I so hope she turns a corner soon. She must not give up on getting medical relief and should read up on radiation induced mucositis. I wish her all the best in her recovery
Hi Moule.
I also had chemo with chemoradiotherapy and it is fairly agonising but mine was a preoperative dose (i.e 46 grays) and not definitive which is often over 50 grays. This does often cause scarring as your oesophagus is really being 'burnt' and the chemo (which I had before and during) is done to sensitise the tumour so it is even more intense. The 3rd week into my radiation I was unable to eat and I was in such agony I barely slept and morphine was literally too painful to swallow (it burnt) plus oral mucositis (this is the damage caused to the epithelial cells by the radiation). I had only liquids for 7 weeks and after that it started to get better. It was around 12 weeks before I could eat a 'normal' meal. I slowly improved my eating by starting with soft foods (not sticky like pasta, rice, bread but eggs, salmon, cold soups, yoghurt, etc) and I only drank water for months. Had I only known about the morphine patch then. I was in private care and they were not helpful either. They did offer medication for lining the oesophagus (called sucralfate) just before you drink or eat which did help a tiny bit. You can also take a lidocaine liquid for numbing but I had a reaction to it. The reality is that it does get better but it's just slow and will likely take longer than expected to recover due to the intensity of her treatment. I know of a woman who did the definitive version and she self stretches now which is the only way she can address the stricture. I myself went on to have the surgery and I've also had to have the stretches to my pseudo oesophagus formed by my stomach. Each one gets easier and leaves less residual discomfort. I have no peristaltic movement now whatsoever and can't eat anything with sharp edges or crusts so I think there may always be some residual outcome as one cannot have these toxic and intense treatments with side effects - I myself have damage to my lungs from the radiation and had a very severe lung inflammation during and after radiation.

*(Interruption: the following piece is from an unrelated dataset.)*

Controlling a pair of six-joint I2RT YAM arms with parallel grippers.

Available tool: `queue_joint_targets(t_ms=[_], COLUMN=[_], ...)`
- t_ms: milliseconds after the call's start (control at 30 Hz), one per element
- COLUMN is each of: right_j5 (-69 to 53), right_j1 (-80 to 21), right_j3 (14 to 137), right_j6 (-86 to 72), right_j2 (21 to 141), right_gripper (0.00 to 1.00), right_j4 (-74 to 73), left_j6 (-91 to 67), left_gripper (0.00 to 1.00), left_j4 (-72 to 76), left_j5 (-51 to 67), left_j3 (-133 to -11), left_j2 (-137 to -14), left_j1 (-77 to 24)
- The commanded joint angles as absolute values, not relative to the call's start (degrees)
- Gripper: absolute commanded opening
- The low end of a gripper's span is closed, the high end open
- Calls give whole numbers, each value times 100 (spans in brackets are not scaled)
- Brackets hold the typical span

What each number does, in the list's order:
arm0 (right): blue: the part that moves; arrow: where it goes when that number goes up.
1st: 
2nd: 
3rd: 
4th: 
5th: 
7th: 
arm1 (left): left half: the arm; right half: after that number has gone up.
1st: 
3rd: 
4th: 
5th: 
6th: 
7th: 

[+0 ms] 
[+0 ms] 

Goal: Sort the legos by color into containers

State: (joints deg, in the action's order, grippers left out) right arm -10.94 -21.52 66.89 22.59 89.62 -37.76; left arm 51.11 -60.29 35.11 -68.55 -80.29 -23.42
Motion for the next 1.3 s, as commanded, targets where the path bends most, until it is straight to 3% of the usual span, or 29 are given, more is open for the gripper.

You do not say when she had the treatment but I know it feels for her like it will never end and you feel desperate but it does get honestly get better. The mucositis can be very severe or cause an infection and she should get this investigated as a possible cause of her ongoing pain and discomfort.
I so hope she turns a corner soon. She must not give up on getting medical relief and should read up on radiation induced mucositis. I wish her all the best in her recovery.